Meletios A. Dimopoulos, MD, professor and chairman of the Department of Clinical Therapeutics at the University Athens School of Medicine, Athens, Greece, discusses the evolution of selinexor in multiple myeloma.
Selinexor is an oral, selective inhibitor of nuclear export that blocks exportin 1, that leads to the nuclear accumulation and reactivation of tumor suppressor proteins. The drug had shown activity when used in combination with low-dose dexamethasone in the phase 2 STORM trial. In July 2019, the FDA granted an accelerated approval to selinexor for use in combination with dexamethasone for the treatment of adult patients with relapsed/refractory multiple myeloma who have received at least 4 prior therapies and whose disease is refractory to at least 2 proteasome inhibitors, at least 2 immunomodulatory agents, and a CD38-targeted monoclonal antibody.

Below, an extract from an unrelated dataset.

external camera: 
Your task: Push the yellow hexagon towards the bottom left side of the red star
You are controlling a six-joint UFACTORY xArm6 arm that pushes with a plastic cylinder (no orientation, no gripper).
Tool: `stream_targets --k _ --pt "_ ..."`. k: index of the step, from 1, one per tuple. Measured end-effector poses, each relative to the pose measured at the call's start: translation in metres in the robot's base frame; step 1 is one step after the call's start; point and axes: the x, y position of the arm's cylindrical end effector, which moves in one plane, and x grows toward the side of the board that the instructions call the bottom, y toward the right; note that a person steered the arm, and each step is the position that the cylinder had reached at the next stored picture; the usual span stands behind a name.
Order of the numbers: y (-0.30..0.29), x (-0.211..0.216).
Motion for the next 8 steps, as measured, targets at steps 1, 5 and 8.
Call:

The next logical step was to evaluate the drug in combination with other active agents in earlier lines of therapy, says Dimopoulos. To that end, the phase 3 BOSTON trial was launched and patients who had received between 1 and 3 prior lines of therapy were randomized to receive the combination of selinexor plus bortezomib (Velcade) and dexamethasone or bortezomib and dexamethasone alone. The results of the trial were presented during the 2020 ASCO Virtual Scientific Program.